CP/M and VAX/VMS Memory Layout
It’s often said that DEC operating systems influenced the design of the CP/M microcomputer OS. Let’s examine that assertion by looking at how a process was laid out in memory.
Here’s CP/M’s memory map:
Here’s VAX/VMS memory map for a single process:
The VMS single process memory layout image is from a widely circulated paper, Virtual Memory Management in the VAX/VMS Operating System by Henry M. Levy and Peter H. Lipman, Digital Equipment Corporation.
I’ve never been a fan of VMS, and even this small excursion into VMS internals has reminded me of several reasons.
- DEC had the terrible habit of putting low memory addresses at the top of any graphic, and high addresses at the bottom, in contravention of all common sense.
- VMS wasn’t all that well documented. VMS fans raved about the “orange wall” of books, but the VMS sysadmin culture was such that mere users didn’t deserve to get their grubby paws on it. This Levy & Lipman paper has been cited and bandied about for years, but it’s just a paper. VAX/VMS had a really long lifespan, from about 1977 to at least the early 1990s, maybe 25 years. That’s a long time for a single paper to represent all the documentation about a process address space.

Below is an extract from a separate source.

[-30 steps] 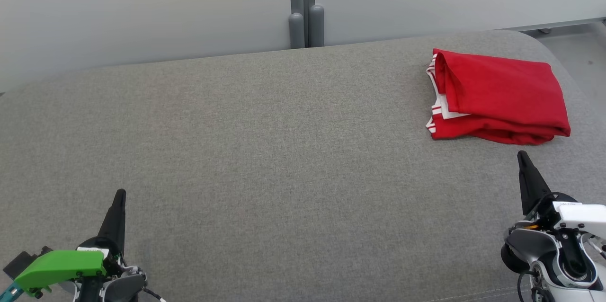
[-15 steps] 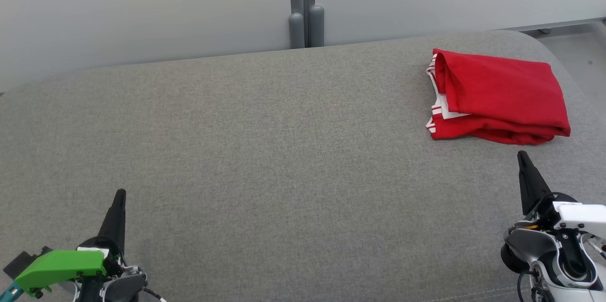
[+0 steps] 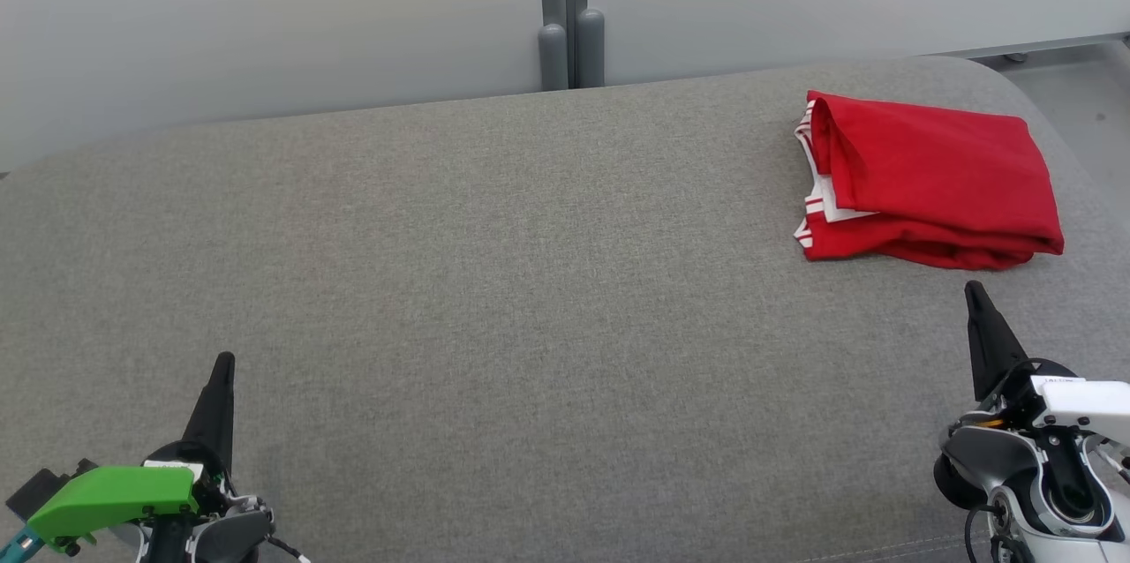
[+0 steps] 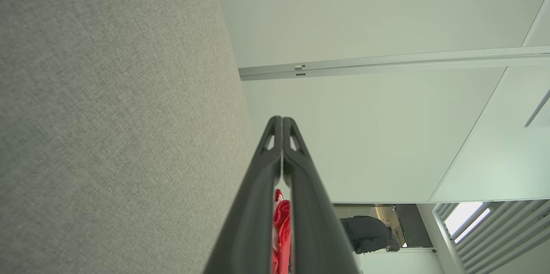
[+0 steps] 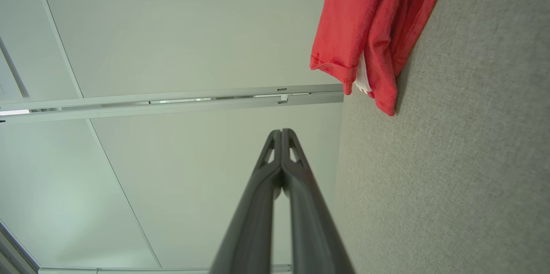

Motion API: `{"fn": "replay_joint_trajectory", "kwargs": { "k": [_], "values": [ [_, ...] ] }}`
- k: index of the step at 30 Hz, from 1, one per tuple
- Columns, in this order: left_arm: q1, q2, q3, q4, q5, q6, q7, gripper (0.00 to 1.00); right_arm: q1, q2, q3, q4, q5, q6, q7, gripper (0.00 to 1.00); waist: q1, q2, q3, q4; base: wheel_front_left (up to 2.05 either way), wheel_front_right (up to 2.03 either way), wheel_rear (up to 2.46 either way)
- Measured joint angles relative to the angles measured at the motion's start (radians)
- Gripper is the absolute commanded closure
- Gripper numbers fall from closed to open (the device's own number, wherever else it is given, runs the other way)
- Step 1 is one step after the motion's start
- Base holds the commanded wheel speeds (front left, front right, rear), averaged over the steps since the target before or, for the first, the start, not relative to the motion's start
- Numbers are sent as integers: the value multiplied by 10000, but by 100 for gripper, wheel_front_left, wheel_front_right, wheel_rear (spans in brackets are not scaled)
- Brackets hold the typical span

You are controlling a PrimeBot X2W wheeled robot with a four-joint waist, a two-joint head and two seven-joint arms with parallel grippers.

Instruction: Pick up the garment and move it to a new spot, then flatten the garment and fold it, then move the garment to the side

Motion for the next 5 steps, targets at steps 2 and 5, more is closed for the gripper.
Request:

In any case, if you can mentally invert the “P0” VAX/VMS address space diagram, you can see a good deal of similarity between “P0” and the CP/M memory layout. You can also see why VMS processes were so heavy: there was a lot of structure to them. Each process had an entire shell (“command language” in the diagram) in it. “Running a program” had a different meaning in VAX/VMS than it does in Unix-like OSes.
I haven’t been able to dig up any memory layouts for other DEC operating systems, like RSTS, TOPS-10, RSX-11 or TENEX/TOPS-20. In fact, it looks like an RSX-11 “task” was just linked in as part of a single program running on a PDP-11. I did find some hints in a TENEX manual that TENEX processes were more Unix-like than CP/M or VMS like. See all the talk about “forks”, which appear to be what I would call “child processes”.